WHAT YOU HAVE TO DO: Restate the opening lines of the material below word for word, stopping after the line that contains "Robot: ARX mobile".
☆ ☆ ☆
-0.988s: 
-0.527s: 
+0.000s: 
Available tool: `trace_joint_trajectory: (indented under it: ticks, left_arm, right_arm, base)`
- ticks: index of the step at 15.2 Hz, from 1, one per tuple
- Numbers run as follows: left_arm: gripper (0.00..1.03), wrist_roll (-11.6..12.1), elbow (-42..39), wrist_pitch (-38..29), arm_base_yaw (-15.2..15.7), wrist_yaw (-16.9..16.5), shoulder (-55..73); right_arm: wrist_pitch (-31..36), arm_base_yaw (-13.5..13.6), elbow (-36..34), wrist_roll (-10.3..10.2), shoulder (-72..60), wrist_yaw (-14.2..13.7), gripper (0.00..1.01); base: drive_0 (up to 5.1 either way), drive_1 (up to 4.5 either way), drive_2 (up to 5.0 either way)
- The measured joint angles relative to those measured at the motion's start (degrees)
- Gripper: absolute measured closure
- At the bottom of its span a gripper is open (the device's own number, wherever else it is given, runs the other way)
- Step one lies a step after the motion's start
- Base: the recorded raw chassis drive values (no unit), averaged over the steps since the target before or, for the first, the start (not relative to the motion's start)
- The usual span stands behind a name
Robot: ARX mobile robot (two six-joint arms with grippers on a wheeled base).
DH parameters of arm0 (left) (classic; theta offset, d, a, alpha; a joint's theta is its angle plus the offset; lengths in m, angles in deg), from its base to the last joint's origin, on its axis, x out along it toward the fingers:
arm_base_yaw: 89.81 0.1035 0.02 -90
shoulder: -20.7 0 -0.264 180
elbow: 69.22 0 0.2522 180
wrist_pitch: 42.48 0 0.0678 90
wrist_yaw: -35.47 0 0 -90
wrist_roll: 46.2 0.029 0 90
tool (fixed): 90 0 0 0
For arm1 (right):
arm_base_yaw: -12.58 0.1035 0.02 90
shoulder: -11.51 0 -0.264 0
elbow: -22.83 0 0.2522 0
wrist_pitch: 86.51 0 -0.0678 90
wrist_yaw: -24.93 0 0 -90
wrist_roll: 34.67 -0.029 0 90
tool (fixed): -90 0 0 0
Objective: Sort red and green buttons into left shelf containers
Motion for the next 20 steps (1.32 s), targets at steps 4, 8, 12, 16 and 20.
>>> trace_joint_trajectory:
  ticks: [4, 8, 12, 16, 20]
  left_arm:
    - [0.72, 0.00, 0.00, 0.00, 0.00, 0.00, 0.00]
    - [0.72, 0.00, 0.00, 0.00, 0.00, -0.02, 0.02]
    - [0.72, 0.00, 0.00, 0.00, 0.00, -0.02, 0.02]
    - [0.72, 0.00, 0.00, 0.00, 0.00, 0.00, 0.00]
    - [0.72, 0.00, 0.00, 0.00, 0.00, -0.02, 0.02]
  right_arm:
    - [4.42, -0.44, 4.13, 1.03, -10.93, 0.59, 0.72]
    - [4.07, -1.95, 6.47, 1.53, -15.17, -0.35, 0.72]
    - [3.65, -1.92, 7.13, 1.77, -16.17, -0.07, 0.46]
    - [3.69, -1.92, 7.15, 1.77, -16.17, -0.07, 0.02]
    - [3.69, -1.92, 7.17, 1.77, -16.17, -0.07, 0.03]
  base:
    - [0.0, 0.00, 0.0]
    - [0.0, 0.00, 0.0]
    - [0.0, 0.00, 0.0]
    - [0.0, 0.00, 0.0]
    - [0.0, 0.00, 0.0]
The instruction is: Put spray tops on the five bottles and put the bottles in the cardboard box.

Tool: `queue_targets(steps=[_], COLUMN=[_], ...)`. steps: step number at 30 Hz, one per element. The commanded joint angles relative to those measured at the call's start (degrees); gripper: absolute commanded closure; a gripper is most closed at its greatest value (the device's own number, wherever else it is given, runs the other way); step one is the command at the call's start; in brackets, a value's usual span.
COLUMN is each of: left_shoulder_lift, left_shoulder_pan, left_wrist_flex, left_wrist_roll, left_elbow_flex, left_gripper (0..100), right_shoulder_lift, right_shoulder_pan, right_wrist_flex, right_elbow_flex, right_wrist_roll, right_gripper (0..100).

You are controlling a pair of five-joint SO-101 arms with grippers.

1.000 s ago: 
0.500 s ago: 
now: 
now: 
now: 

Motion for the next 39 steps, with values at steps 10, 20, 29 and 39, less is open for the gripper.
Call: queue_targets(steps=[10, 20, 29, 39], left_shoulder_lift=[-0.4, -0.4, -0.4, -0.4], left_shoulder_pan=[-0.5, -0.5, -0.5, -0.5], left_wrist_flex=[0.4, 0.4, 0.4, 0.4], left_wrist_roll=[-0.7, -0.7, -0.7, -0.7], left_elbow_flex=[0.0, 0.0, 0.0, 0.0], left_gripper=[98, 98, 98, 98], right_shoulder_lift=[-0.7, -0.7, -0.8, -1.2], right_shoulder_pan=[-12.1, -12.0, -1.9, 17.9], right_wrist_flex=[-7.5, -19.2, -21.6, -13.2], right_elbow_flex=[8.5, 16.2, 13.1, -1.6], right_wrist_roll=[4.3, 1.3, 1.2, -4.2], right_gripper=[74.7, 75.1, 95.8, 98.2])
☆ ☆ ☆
EXERCISE RESULT:
-0.988s: 
-0.527s: 
+0.000s: 
Available tool: `trace_joint_trajectory: (indented under it: ticks, left_arm, right_arm, base)`
- ticks: index of the step at 15.2 Hz, from 1, one per tuple
- Numbers run as follows: left_arm: gripper (0.00..1.03), wrist_roll (-11.6..12.1), elbow (-42..39), wrist_pitch (-38..29), arm_base_yaw (-15.2..15.7), wrist_yaw (-16.9..16.5), shoulder (-55..73); right_arm: wrist_pitch (-31..36), arm_base_yaw (-13.5..13.6), elbow (-36..34), wrist_roll (-10.3..10.2), shoulder (-72..60), wrist_yaw (-14.2..13.7), gripper (0.00..1.01); base: drive_0 (up to 5.1 either way), drive_1 (up to 4.5 either way), drive_2 (up to 5.0 either way)
- The measured joint angles relative to those measured at the motion's start (degrees)
- Gripper: absolute measured closure
- At the bottom of its span a gripper is open (the device's own number, wherever else it is given, runs the other way)
- Step one lies a step after the motion's start
- Base: the recorded raw chassis drive values (no unit), averaged over the steps since the target before or, for the first, the start (not relative to the motion's start)
- The usual span stands behind a name
Robot: ARX mobile robot (two six-joint arms with grippers on a wheeled base).

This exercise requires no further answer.